EXERCISE ▸
Which of the lines below hold the word "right"? Pull each of them out.

AVAILABLE DATA ▸
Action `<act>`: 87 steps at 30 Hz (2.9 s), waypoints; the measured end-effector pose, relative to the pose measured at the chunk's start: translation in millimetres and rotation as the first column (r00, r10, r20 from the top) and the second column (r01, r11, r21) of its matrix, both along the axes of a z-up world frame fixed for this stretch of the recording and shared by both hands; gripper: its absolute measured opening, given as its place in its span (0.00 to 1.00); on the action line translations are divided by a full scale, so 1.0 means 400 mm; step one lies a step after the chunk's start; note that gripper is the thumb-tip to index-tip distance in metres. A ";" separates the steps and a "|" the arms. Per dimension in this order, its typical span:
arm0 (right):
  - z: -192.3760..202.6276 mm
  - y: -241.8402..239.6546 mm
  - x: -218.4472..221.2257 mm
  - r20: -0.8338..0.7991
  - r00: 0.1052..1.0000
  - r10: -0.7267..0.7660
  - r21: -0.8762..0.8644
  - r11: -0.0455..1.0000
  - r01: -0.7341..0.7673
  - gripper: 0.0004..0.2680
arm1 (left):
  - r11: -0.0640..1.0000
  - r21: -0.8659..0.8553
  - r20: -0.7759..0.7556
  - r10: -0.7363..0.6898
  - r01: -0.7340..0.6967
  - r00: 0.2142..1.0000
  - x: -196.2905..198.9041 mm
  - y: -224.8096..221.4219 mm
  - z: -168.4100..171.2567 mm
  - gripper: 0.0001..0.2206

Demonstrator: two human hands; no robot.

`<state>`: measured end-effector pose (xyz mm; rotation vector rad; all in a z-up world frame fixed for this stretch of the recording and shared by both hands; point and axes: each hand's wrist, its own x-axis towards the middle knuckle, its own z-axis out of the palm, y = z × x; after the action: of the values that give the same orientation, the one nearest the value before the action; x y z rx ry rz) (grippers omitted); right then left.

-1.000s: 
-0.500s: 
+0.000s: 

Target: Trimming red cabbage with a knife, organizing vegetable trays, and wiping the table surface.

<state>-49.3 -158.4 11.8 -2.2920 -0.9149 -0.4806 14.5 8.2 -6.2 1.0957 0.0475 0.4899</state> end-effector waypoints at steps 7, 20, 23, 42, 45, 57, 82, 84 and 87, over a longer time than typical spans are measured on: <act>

RESULT BELOW ▸
arm0 (right):
`<state>`: measured end-effector pose (xyz mm; rotation vector rad; all in a z-up world frame fixed for this stretch of the recording and shared by both hands; point and axes: each hand's wrist, its own x-axis towards the middle knuckle, its own z-axis out of the palm, y = z × x; after the action: of the values that give the same orientation, the one nearest the value before the action; x y z rx ry rz) (grippers omitted); right then left.

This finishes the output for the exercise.